# Applied Data Science Capstone: Week 3: Segmenting and Clustering Neighborhoods in Toronto

In [1]:
import pandas as pd
import numpy as np
import requests

## Submission 1 of 3 - Task: "Use pandas, or the BeautifulSoup package, or any other way you are comfortable with to transform the data in the table on the Wikipedia page into the above pandas dataframe."
This notebook contains Python code to scrape the following Wikipedia page, https://en.wikipedia.org/wiki/List_of_postal_codes_of_Canada:_M.

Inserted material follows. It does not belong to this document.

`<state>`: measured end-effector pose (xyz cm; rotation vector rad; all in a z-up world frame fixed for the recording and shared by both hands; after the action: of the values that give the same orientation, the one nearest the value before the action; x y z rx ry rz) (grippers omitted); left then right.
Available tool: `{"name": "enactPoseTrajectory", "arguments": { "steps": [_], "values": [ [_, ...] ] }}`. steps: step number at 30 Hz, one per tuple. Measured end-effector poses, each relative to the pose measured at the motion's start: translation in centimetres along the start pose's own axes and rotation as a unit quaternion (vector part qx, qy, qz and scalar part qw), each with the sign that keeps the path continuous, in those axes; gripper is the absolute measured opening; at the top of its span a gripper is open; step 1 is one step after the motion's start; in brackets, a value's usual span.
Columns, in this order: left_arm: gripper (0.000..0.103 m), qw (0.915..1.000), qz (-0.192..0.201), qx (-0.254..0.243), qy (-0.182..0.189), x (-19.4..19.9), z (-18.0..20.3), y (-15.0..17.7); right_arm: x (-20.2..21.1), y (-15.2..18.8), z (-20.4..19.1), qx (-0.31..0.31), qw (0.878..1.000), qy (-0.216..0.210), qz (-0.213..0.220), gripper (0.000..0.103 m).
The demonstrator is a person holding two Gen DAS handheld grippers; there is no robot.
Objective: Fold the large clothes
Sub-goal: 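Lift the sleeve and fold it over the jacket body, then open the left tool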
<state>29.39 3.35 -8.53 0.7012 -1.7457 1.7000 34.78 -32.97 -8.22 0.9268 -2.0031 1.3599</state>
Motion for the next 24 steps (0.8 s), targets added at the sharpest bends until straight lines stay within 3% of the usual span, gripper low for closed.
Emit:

We store the .html table of postal codes  in a dataframe. 
The dataframe will consist of three columns: Postal Code, Borough, and Neighborhood.
If a cell has a borough but a Not assigned neighborhood, then the neighborhood will be the same as the borough.
In the last cell of this notebook, we print the .shape atribute of the DataFrame in order to display the number of rows and columns for the DataFrame.

In [2]:
url = 'https://en.wikipedia.org/wiki/List_of_postal_codes_of_Canada:_M'
response = requests.get(url)

In [3]:
dfs = pd.read_html(url, header=0)

The table we would like to scrape for data is the first table of the webpage.

In [4]:
table_df = dfs[0]

We use pandas to transform the .html table into a DataFrame with three (3) columns.

In [5]:
table_df.info()

<class 'pandas.core.frame.DataFrame'>
RangeIndex: 180 entries, 0 to 179
Data columns (total 3 columns):
 #   Column         Non-Null Count  Dtype 
---  ------         --------------  ----- 
 0   Postal Code    180 non-null    object
 1   Borough        180 non-null    object
 2   Neighbourhood  180 non-null    object
dtypes: object(3)
memory usage: 4.3+ KB


In [6]:
table_df

Unnamed: 0,Postal Code,Borough,Neighbourhood
0,M1A,Not assigned,Not assigned
1,M2A,Not assigned,Not assigned
2,M3A,North York,Parkwoods
3,M4A,North York,Victoria Village
4,M5A,Downtown Toronto,"Regent Park, Harbourfront"
...,...,...,...
175,M5Z,Not assigned,Not assigned
176,M6Z,Not assigned,Not assigned
177,M7Z,Not assigned,Not assigned
178,M8Z,Etobicoke,"Mimico NW, The Queensway West, South of Bloor,..."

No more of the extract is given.